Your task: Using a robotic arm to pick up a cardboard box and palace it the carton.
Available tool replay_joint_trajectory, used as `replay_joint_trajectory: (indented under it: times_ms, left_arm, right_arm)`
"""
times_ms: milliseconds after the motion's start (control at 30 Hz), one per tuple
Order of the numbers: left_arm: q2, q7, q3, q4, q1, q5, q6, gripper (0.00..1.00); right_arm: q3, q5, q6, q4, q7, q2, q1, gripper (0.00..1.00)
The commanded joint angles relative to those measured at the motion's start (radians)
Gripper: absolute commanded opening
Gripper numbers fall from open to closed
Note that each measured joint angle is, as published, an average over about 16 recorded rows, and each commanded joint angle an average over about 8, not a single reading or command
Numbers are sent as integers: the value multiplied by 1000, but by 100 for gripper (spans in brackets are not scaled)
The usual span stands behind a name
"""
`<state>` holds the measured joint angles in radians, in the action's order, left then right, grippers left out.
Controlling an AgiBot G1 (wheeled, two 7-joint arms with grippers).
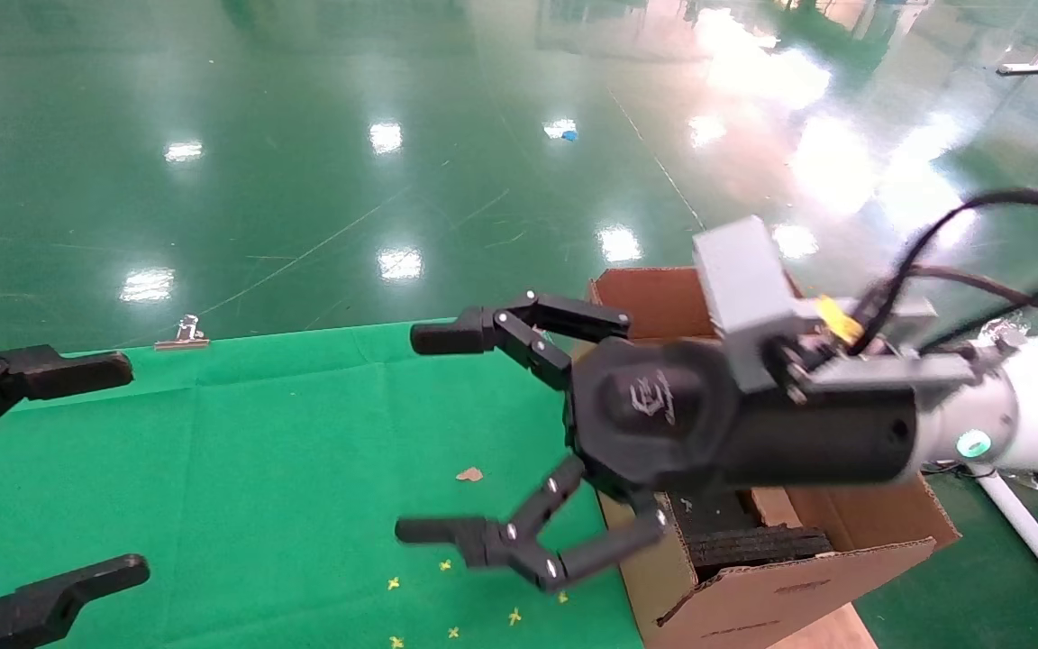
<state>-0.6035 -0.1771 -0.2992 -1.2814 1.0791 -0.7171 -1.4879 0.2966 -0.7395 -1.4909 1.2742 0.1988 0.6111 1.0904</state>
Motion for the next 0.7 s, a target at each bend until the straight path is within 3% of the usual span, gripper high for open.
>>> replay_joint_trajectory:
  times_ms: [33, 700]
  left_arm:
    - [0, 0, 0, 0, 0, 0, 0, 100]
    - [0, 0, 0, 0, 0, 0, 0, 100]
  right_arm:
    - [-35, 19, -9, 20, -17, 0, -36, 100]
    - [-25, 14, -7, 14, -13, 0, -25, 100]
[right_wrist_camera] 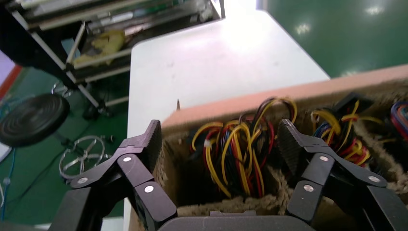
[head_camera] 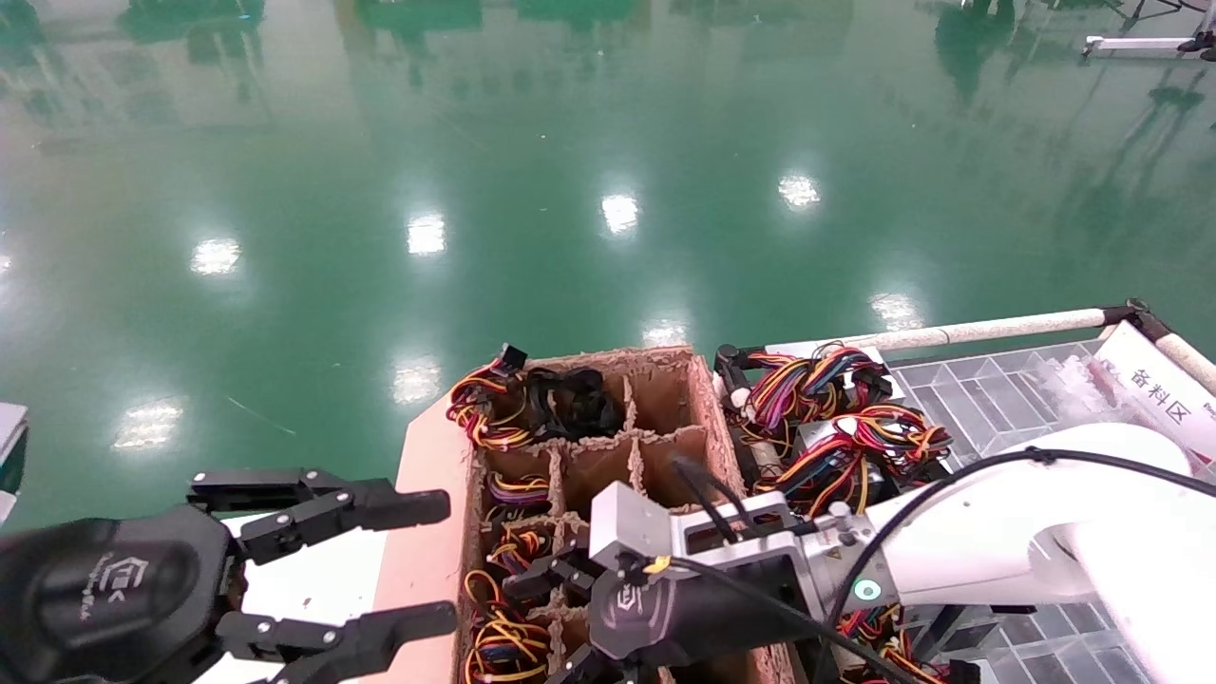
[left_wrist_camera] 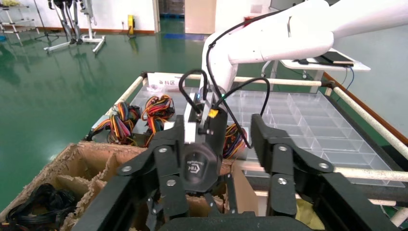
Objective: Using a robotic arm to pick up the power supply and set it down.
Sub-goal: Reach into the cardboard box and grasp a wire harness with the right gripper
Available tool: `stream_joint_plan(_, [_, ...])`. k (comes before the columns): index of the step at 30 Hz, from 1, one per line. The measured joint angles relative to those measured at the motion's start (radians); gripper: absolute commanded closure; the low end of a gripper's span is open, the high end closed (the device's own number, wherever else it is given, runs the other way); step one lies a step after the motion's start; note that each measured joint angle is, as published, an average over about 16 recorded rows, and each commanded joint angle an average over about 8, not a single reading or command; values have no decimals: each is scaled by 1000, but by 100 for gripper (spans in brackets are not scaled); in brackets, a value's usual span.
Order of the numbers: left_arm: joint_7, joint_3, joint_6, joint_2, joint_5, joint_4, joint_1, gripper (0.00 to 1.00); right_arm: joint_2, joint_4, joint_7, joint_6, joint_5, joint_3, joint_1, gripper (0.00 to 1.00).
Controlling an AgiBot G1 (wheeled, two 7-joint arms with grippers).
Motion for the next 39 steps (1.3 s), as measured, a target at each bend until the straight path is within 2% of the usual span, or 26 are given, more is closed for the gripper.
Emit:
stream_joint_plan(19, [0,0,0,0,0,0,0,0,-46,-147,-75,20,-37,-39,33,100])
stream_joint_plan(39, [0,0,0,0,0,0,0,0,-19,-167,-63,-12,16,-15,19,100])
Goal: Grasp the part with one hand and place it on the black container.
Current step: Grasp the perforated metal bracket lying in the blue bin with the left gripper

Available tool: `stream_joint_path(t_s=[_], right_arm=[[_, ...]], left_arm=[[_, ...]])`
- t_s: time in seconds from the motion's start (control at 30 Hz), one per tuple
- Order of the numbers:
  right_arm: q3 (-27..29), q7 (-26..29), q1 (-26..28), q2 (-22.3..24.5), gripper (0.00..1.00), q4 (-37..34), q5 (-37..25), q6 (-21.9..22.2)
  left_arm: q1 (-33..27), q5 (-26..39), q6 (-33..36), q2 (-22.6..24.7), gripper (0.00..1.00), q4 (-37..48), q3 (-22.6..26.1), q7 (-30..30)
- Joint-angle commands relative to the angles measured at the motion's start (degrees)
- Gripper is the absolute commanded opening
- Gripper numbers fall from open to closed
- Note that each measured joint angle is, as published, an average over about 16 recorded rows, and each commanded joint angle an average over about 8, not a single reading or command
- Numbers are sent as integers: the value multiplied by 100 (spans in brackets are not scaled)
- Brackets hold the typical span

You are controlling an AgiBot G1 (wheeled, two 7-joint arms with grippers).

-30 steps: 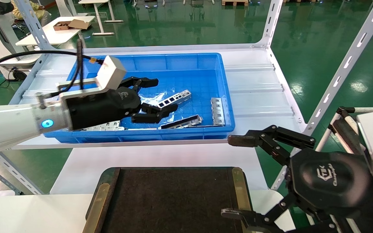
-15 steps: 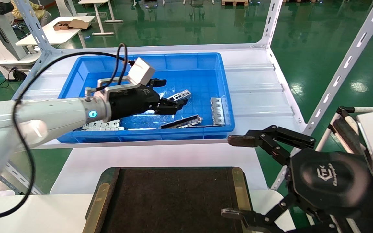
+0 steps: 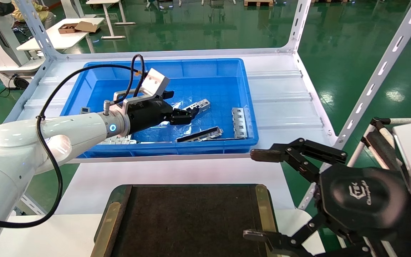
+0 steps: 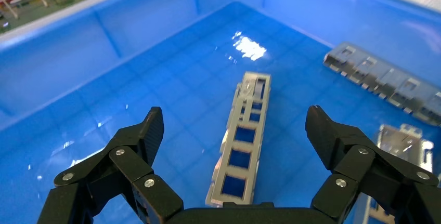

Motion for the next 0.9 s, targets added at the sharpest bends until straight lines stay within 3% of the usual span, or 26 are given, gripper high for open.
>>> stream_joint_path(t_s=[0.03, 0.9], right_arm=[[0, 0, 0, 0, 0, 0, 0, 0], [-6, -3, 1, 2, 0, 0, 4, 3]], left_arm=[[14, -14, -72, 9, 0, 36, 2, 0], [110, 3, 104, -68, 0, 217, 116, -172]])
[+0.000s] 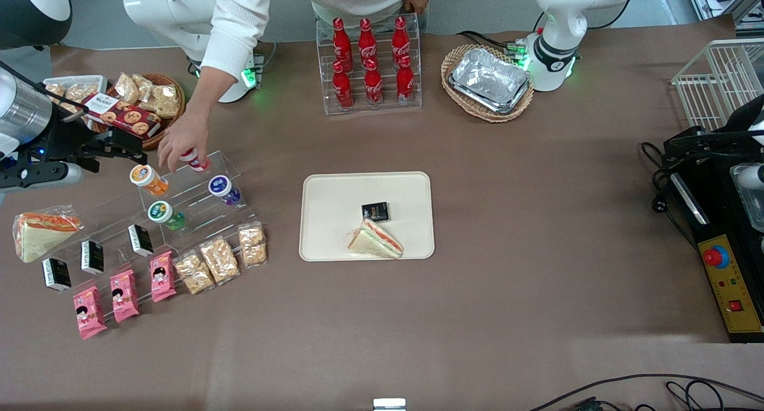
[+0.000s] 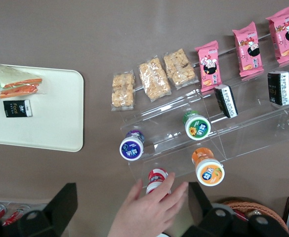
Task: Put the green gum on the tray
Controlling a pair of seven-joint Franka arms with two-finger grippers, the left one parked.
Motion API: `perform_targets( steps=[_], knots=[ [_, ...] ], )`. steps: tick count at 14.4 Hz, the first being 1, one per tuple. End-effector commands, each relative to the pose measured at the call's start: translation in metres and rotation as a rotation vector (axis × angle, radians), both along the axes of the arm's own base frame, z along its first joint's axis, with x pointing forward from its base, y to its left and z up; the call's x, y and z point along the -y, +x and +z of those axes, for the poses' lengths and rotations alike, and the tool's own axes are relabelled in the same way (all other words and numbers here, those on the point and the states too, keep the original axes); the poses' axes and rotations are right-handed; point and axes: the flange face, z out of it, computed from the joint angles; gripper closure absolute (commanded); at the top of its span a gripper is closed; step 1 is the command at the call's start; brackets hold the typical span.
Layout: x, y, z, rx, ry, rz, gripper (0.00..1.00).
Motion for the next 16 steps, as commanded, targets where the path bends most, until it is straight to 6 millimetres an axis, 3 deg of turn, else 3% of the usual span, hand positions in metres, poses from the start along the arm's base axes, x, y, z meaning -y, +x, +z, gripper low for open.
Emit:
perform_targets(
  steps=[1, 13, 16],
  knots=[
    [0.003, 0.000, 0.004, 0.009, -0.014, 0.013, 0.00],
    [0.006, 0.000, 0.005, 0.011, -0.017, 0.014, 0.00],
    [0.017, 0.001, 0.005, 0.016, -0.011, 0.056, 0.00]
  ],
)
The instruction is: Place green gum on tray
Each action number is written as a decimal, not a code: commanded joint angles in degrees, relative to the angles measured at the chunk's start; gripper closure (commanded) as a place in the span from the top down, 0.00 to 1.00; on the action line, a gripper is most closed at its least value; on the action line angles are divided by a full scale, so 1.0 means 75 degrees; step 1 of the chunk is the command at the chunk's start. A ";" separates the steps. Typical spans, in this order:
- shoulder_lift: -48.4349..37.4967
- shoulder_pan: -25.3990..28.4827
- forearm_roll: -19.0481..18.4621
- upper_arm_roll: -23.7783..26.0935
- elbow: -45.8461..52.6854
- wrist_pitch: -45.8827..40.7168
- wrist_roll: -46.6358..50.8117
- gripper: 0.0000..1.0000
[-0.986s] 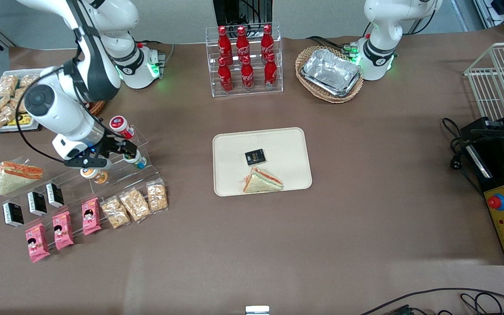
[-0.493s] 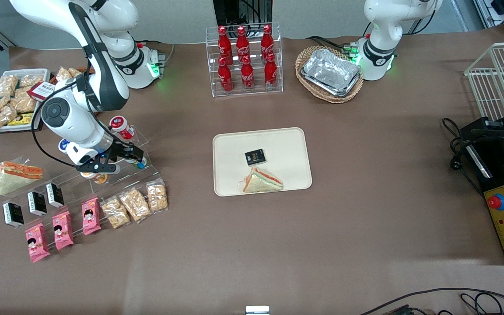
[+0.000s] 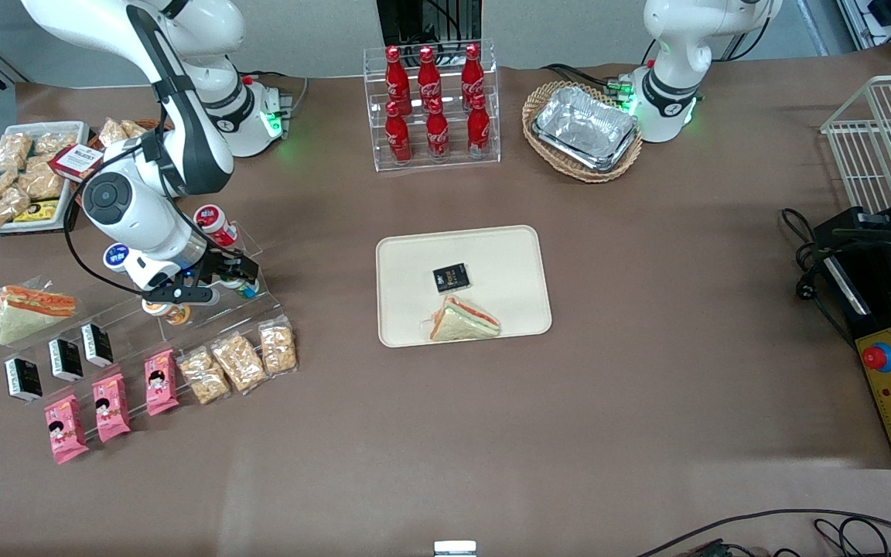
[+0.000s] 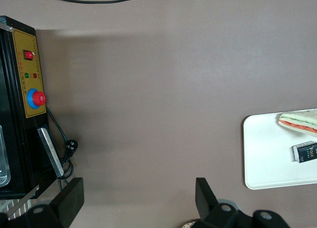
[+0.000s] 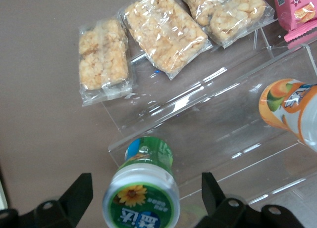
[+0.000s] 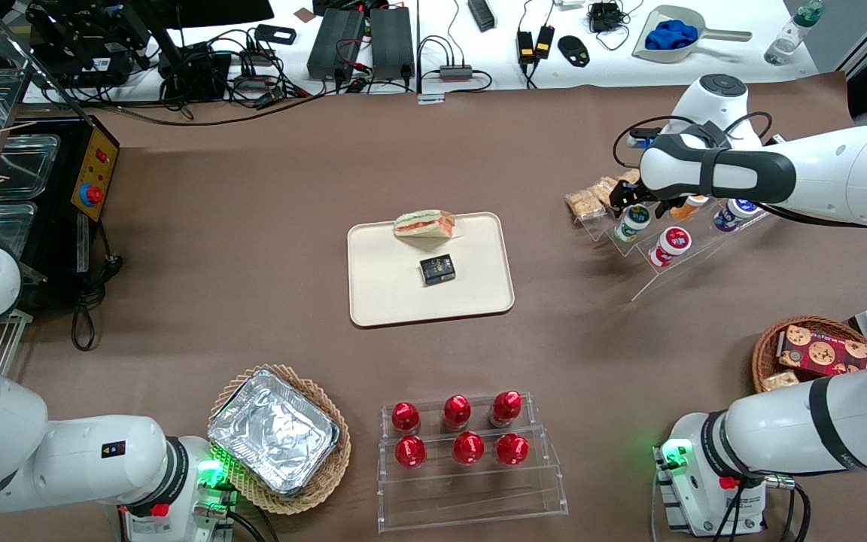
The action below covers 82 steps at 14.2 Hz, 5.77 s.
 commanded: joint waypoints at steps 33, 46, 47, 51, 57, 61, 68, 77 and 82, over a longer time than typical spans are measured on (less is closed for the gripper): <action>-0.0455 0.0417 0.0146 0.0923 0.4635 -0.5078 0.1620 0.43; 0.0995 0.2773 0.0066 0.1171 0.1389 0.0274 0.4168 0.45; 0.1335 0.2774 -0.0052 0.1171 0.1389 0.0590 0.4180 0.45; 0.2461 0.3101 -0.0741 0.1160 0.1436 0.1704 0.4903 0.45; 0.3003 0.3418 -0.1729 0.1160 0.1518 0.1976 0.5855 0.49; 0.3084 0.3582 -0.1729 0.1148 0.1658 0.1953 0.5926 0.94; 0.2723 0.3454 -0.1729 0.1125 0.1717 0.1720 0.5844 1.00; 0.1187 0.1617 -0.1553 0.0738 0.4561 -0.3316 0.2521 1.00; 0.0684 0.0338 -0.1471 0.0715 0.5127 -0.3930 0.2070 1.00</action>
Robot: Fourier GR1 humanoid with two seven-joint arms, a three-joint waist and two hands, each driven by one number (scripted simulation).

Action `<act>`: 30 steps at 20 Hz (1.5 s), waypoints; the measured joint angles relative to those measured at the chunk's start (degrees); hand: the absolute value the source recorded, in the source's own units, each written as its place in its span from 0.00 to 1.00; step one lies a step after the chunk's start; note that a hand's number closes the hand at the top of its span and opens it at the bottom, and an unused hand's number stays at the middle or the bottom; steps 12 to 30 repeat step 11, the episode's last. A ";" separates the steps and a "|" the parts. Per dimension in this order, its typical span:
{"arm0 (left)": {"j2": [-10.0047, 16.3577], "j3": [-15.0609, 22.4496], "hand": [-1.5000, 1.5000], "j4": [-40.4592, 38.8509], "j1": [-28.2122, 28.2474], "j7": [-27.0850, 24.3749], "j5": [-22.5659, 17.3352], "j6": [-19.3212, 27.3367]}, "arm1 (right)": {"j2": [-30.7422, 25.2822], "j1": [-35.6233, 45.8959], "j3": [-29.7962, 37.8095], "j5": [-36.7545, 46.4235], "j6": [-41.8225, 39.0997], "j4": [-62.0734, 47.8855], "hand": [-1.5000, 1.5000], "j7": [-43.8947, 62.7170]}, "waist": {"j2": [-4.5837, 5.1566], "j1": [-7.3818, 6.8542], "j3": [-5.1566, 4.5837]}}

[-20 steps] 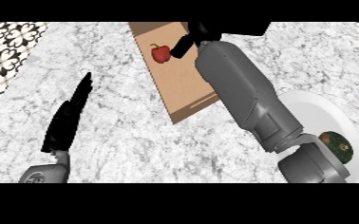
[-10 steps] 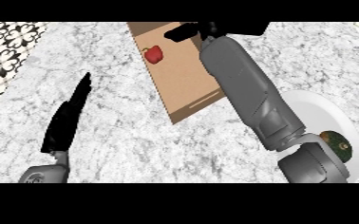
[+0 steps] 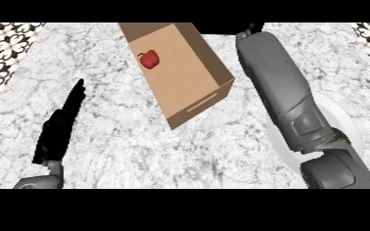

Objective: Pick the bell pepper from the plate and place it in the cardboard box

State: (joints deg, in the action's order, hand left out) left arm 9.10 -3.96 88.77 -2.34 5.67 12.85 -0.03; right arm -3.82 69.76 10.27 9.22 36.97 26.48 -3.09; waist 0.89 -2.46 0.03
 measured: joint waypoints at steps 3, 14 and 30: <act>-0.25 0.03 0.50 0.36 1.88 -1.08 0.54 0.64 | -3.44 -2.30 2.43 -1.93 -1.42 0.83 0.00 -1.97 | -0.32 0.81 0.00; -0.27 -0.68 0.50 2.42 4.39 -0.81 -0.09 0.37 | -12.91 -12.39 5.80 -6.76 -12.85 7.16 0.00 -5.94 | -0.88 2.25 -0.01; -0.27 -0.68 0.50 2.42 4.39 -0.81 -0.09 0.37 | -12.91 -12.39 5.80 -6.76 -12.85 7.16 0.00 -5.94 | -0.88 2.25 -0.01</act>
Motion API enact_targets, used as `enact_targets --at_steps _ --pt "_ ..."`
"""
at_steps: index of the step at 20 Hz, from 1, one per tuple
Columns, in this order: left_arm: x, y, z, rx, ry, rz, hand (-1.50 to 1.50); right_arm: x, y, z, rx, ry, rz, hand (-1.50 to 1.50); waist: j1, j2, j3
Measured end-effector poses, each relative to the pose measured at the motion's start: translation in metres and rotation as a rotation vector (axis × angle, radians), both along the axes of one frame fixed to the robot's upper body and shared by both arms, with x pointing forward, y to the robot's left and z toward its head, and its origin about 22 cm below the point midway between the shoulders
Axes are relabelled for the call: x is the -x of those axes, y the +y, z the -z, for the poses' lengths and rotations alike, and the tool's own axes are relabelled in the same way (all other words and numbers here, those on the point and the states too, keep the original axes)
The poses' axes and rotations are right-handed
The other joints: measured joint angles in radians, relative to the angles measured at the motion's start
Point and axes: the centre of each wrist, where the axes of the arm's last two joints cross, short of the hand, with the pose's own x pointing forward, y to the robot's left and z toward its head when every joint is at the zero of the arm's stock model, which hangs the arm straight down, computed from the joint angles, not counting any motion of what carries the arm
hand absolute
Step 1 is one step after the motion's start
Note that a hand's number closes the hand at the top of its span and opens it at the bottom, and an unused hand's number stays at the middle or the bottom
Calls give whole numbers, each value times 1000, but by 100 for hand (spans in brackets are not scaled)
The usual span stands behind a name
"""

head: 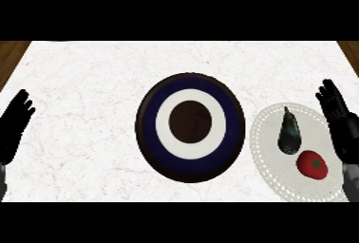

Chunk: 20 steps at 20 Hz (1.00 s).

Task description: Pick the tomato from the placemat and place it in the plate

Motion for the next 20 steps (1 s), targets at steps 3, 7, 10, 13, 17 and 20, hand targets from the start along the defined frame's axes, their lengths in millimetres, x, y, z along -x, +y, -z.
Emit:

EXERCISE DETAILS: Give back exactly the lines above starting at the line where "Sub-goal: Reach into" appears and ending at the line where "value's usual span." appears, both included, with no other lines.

RESPONSE AREA:
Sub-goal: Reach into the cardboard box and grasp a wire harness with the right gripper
Available tool: `stream_joint_plan(_, [_, ...])`. k (comes before the columns): index of the step at 30 Hz, from 1, one per line. The measured joint angles relative to those measured at the motion's start (radians); gripper: absolute commanded closure; the low end of a gripper's span is open, the high end closed (the device's own number, wherever else it is given, runs the other way); step one lies a step after the motion's start; note that each measured joint angle is, as published, an average over about 16 recorded rows, and each commanded joint angle an average over about 8, not a single reading or command; values have no decimals: each is scaled by 1000, but by 100 for gripper (spans in brackets are not scaled); in brackets, a value's usual span.

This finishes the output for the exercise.